What kind of leader are you? Are you the kind people follow with enthusiasm?
If not, it can be helpful to retrace your steps.
However you feel about where you are in your leadership position — satisfied, miserable, or indifferent — you must first accept responsibility for being in that spot. You cannot legitimately blame others or circumstances.
You must put the spotlight on the roots of your personality. These roots form your “self” and serve as behavioral guidelines. I’m talking about your id, your ego, your superego and your soul. Becoming aware of these aspects of your personality helps you to know yourself, assume a leadership role and be more of an inspiration to your reports and those around you.
Though it may seem surprising, all your actions — whether constructive and nurturing or destructive and impoverishing — have their origins in the id, the ego, the superego or the soul. Let’s first spend some time defining these often-misunderstood concepts.
Id: The id is your “low self,” where your more unrealistic, selfish and primitive drives and desires are located. Often oriented toward achieving immediate pleasure or gratification, it represents the impulsive, unconscious part of your personality, out of touch with the external world.
Ego: The ego or “ego self,” on the other hand, is where you mediate between the pressures of the id for immediate gratification and the realities of the external world, according to Sigmund Freud. This requires greater moderation and circumspection. The ego modifies, regulates and ameliorates the needs created by the id. It operates on reality, working to satisfy the id in socially appropriate ways. The ego looms as the primary driver behind every phrase that begins with “I” or “me.”
The reason we have an ego, again according to Freud, is that to be able to effectively function in society, we must be able to regulate our basic needs and at the same time allow for the needs of others.

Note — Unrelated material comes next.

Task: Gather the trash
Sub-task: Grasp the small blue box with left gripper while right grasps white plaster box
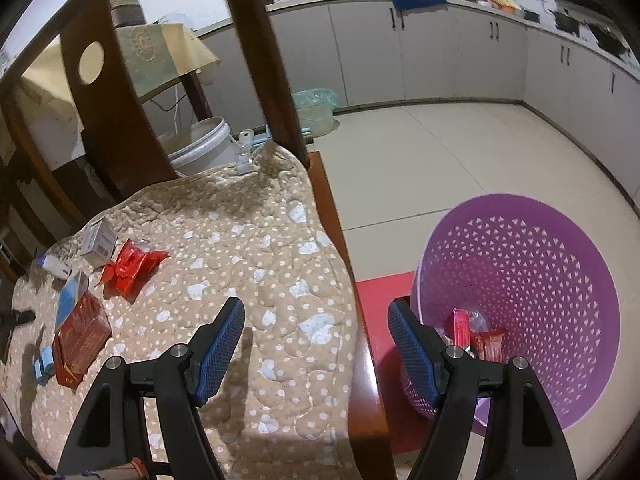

Superego: Just as the ego controls the impulses of the id, the superego or “ideal self” works to improve your morals and life values. It also provides guidelines for making judgments. However, unlike the general efforts of the ego and the id, the efforts of the superego are quite specialized. It is the superego that holds your internal moral standards and ideals. This is your sense of right and wrong, often passed down from parents or established by societal norms and customs. When successful, it causes you to feel proud. When not, you can experience guilt.
Once you understand the meaning and influence behind the id, the ego and the superego, the challenge is to be aware that there is yet another part of your personality, the soul, which represents your “higher self.”
Soul: The soul (in our psychological context, not in the religious one with which it is often confused) is the part of you that allows you to feel fulfilled and purposeful, authentic and compassionate, kind and giving, etc. The soul can be viewed as independent of the body, yet still rooted within it. I like to think of it as your essence — that nonspecific, unfathomable essence that makes each of us the unique, often altruistic individuals that we are. It’s the soul where you must look for your own development as an evolved individual possessing a “higher self.”
As a leader, you must remember that neither the soul nor the ego can be viewed in a materialistic way. The only way to understand them is through collecting and analyzing experiences. In other words, how do you act when confronted with a particular set of circumstances and interactions?
For instance, when your team member comes up with a great product development idea or solves a problem on which your group had been working for a while, you need to give this employee full credit. Do not minimize his or her role in order to toot your own horn. The evolved individual listening to his or her higher self focuses on growing people, not making themselves look good.
The main distinction between the ego and the soul is that the soul often does the opposite of what the ego is intended to do. Your soul is your inner essence. It represents your strive and effort to become the authentic version of yourself. The ego is a little different.
When you are driven only by your ego, you can overreact to outside stimuli. You can rely on negative emotions and unchecked assumptions, make impulsive decisions or fail to consider reality. You can have unrealistic, self-centered conversations, fail to listen or treat others with disrespect or without compassion, etc. But this is not who you really are. The ego doesn’t represent your true self; the soul does.
When you come from a place of self-centeredness or from the ego self, it’s obvious, and it does not serve you well. Coming from this place does not build authentic relationships, and it does not motivate. Why? Because the all-important soul “ingredient” is missing. It is the soul that allows us to feel empathy: the main motivator of effective leadership.
It’s up to you to learn how to inspire your ego to align with your soul, which represents your “higher self”, to produce the best version of yourself and establish a proud, unique leadership identity. Once you know how to do this for yourself, you will learn how to inspire and grow your followers.